Sky Bus Transport System s.c.
- Parent: Sky Bus Transport System share company
- Founded: October 15, 2007
- Headquarters: Addis Ababa
- Service area: Ethiopia
- Service type: Intercity coach service
- Destinations: Addis Ababa, Bahirdar, Diredawa, Harar, Gondor, Jimma, Hawassa, Jigjiga, Dessie, Mekelle and Asossa.
- Hubs: Addis Ababa
- Daily ridership: Coaches
- Fuel type: Diesel
- Chief executive: Mesfin Ayele
- Website: www.skybusethiopia.com

= Sky Bus Transport System =

Intercity coach transport company in Ethiopia

Sky Bus Transport System Share Company is a first modern intercity coach transport company in Addis Ababa, Ethiopia. It was established by more than 3400 shareholders with a registered capital of birr 60 million.

==Overview==
Sky Bus is directed by a Board of Directors and managed and operated by highly qualified professionals in various disciplines and many years of experience in the transport sector, it is now functioning across ten major destinations in Ethiopia. The firm has also announced plans to cover the whole country in the coming few years and expand service to other nations in the Horn of Africa. The bodies of the buses are manufactured by Jinhun Youngman, automobile manufacturing company of China, in joint venture with Neoplan of Germany. The buses are luxury coaches powered by world-class MAN 310 horsepower engines. In addition, ZF manufactured our buses’ axles (front and rear) and gearboxes with air suspensions and leveling mechanisms. The steering and brake systems are German products. Instead of the traditional 62 seats, Buses have 47 seats leaving more space for the passengers’ comfort with safety belt all round and individually controlled air conditioning system.

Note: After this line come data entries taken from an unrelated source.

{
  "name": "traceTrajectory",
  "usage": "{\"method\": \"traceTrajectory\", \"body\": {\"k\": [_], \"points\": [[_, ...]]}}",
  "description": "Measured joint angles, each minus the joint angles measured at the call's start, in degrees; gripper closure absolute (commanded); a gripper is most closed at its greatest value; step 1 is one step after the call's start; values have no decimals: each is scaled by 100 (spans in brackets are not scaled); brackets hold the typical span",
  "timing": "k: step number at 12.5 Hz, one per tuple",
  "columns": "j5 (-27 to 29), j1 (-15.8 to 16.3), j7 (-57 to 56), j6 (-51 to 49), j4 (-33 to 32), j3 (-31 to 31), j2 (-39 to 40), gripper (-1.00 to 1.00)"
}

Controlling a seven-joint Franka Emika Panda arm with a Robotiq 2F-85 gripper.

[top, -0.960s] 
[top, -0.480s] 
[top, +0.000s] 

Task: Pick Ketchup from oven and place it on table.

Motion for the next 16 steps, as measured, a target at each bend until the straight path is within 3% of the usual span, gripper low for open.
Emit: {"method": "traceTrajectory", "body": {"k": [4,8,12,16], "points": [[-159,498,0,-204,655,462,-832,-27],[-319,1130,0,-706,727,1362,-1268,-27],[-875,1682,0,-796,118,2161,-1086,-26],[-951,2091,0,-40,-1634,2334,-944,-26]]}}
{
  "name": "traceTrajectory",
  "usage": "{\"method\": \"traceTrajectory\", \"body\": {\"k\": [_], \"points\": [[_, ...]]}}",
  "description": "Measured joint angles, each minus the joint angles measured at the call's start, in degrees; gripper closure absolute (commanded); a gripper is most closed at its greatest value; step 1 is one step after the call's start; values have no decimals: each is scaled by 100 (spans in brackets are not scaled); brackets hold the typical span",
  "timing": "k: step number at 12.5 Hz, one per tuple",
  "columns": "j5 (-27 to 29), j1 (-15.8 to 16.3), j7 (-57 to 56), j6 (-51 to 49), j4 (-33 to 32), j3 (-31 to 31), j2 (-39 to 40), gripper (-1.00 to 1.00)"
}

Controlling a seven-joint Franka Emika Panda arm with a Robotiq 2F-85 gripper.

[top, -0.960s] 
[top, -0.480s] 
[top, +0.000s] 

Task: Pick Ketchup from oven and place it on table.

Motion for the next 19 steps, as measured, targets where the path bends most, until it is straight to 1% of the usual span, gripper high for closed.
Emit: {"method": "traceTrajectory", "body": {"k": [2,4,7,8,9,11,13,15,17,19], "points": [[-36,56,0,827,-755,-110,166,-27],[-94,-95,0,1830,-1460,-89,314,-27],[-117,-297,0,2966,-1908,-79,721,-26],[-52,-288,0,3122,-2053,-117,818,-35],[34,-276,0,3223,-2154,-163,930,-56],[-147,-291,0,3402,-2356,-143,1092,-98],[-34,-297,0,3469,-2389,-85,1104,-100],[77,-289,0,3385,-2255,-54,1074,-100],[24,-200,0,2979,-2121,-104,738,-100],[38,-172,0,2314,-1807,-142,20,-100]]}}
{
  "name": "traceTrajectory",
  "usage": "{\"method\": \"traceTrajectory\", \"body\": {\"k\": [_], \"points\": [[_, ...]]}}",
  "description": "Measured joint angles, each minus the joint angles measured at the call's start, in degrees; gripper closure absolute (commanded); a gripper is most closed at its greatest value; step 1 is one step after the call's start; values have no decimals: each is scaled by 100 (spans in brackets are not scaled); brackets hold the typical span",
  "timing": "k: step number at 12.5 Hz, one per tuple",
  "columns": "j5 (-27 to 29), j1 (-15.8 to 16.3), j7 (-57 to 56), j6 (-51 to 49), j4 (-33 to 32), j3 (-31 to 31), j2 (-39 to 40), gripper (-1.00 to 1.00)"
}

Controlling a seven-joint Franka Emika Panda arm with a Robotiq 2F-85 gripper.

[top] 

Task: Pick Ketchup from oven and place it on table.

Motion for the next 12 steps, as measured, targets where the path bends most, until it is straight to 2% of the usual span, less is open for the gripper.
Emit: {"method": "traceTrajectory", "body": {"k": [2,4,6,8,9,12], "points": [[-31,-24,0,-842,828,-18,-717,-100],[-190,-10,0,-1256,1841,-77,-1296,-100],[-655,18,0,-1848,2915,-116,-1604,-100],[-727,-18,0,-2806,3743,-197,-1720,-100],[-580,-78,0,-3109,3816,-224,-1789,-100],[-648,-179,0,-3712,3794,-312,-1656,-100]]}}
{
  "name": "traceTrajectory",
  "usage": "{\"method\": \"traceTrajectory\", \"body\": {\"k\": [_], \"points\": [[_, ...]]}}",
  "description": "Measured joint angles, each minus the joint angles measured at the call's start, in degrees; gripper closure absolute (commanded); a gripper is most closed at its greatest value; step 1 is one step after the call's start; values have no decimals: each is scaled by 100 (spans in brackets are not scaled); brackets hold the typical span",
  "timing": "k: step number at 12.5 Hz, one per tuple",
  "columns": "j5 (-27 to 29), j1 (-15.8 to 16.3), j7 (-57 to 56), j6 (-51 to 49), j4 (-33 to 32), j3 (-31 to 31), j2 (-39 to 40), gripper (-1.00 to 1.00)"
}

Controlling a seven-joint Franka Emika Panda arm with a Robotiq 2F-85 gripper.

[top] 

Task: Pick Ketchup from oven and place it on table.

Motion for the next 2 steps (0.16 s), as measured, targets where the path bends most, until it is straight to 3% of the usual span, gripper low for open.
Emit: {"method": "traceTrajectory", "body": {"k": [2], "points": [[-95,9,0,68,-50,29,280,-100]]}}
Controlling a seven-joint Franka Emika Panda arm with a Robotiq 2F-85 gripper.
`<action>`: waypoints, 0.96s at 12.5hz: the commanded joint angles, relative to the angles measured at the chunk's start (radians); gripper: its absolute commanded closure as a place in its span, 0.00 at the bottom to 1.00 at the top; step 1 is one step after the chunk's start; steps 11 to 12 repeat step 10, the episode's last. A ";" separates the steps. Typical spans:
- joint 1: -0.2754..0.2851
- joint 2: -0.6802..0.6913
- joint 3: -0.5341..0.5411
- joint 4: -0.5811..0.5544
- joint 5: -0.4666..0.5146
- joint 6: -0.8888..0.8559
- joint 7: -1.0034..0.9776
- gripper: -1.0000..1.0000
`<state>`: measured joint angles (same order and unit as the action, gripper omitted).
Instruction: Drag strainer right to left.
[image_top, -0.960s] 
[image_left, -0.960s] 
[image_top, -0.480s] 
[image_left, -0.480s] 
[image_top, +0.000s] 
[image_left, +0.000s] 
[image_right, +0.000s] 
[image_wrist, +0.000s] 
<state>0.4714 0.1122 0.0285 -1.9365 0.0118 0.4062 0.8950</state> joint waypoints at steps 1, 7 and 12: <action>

Although SkyBus was established with a great vision of connecting Ethiopian cities and even Ethiopia with neighboring countries, the company has long stopped operating, about two years, due to an utter bankruptcy that resulted from poor management, corruption, and direct and inappropriate manipulation of the company by higher entities of TPLF, the now ousted group that controlled the country for over three decades. The company's website indicated in this article used to be functional but doesn't exist now.